Identifying Appropriate Test Statistics Involving Population Mean
 
E-Commerce Order PredictionShraddha Kamble.pptx
E-Commerce Order PredictionShraddha Kamble.pptxE-Commerce Order PredictionShraddha Kamble.pptx
E-Commerce Order PredictionShraddha Kamble.pptx
 
Multiple time frame trading analysis -brianshannon.pdf
Multiple time frame trading analysis -brianshannon.pdfMultiple time frame trading analysis -brianshannon.pdf
Multiple time frame trading analysis -brianshannon.pdf
 
9711147426✨Call In girls Gurgaon Sector 31. SCO 25 escort service
9711147426✨Call In girls Gurgaon Sector 31. SCO 25 escort service9711147426✨Call In girls Gurgaon Sector 31. SCO 25 escort service
9711147426✨Call In girls Gurgaon Sector 31. SCO 25 escort service
 
PKS-TGC-1084-630 - Stage 1 Proposal.pptx
PKS-TGC-1084-630 - Stage 1 Proposal.pptxPKS-TGC-1084-630 - Stage 1 Proposal.pptx
PKS-TGC-1084-630 - Stage 1 Proposal.pptx
 
From idea to production in a day – Leveraging Azure ML and Streamlit to build...

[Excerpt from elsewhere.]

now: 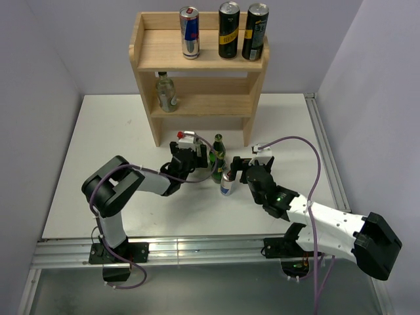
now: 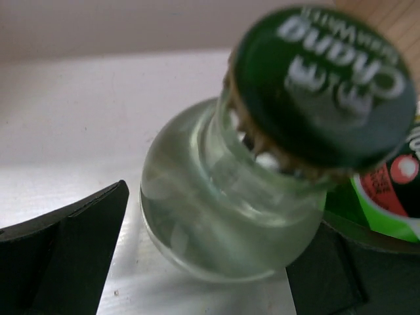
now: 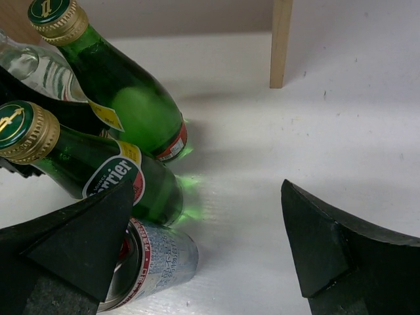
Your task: Place and organize the beverage onto the shelf
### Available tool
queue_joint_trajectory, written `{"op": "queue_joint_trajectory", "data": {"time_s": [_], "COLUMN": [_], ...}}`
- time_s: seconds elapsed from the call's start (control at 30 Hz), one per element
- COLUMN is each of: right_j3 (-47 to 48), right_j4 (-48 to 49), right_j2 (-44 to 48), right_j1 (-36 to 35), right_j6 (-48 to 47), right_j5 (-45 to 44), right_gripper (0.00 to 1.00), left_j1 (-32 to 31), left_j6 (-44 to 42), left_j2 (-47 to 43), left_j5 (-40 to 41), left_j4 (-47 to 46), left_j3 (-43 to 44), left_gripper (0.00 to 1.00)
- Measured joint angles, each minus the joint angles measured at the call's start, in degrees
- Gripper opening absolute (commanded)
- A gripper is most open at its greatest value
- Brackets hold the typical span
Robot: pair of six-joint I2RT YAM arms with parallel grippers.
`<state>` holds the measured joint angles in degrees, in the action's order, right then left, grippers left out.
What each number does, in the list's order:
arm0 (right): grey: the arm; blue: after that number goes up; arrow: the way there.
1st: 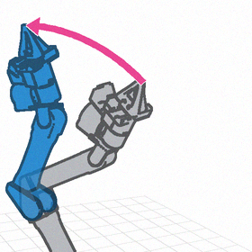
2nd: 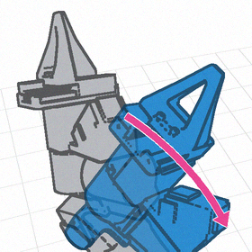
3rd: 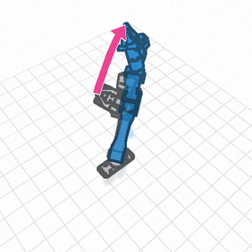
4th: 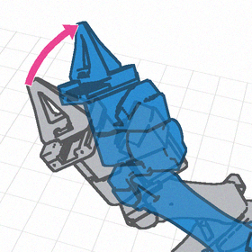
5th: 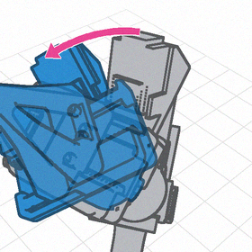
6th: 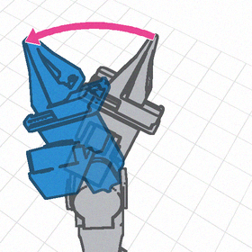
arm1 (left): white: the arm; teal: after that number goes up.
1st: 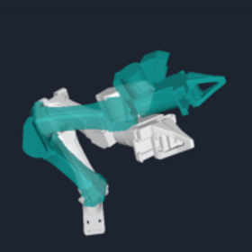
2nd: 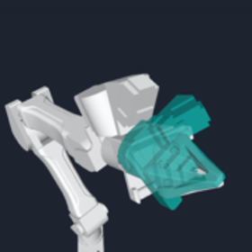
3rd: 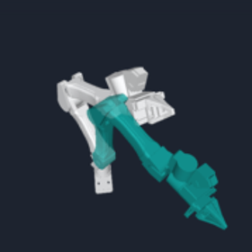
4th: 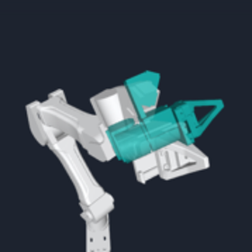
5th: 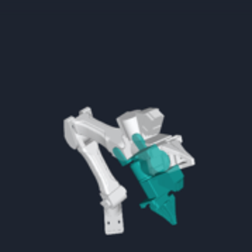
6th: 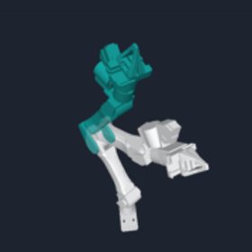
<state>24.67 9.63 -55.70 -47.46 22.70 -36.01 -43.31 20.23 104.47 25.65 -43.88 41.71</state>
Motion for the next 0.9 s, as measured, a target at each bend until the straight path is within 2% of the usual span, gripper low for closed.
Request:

From idea to production in a day – Leveraging Azure ML and Streamlit to build...From idea to production in a day – Leveraging Azure ML and Streamlit to build...
From idea to production in a day – Leveraging Azure ML and Streamlit to build...
 
MK KOMUNIKASI DATA (TI)komdat komdat.docx
MK KOMUNIKASI DATA (TI)komdat komdat.docxMK KOMUNIKASI DATA (TI)komdat komdat.docx
MK KOMUNIKASI DATA (TI)komdat komdat.docx
 
Predicting Salary Using Data Science: A Comprehensive Analysis.pdf
Predicting Salary Using Data Science: A Comprehensive Analysis.pdfPredicting Salary Using Data Science: A Comprehensive Analysis.pdf
Predicting Salary Using Data Science: A Comprehensive Analysis.pdf
 
RadioAdProWritingCinderellabyButleri.pdf
RadioAdProWritingCinderellabyButleri.pdfRadioAdProWritingCinderellabyButleri.pdf
RadioAdProWritingCinderellabyButleri.pdf
 
High Class Call Girls Noida Sector 39 Aarushi 🔝8264348440🔝 Independent Escort...
High Class Call Girls Noida Sector 39 Aarushi 🔝8264348440🔝 Independent Escort...High Class Call Girls Noida Sector 39 Aarushi 🔝8264348440🔝 Independent Escort...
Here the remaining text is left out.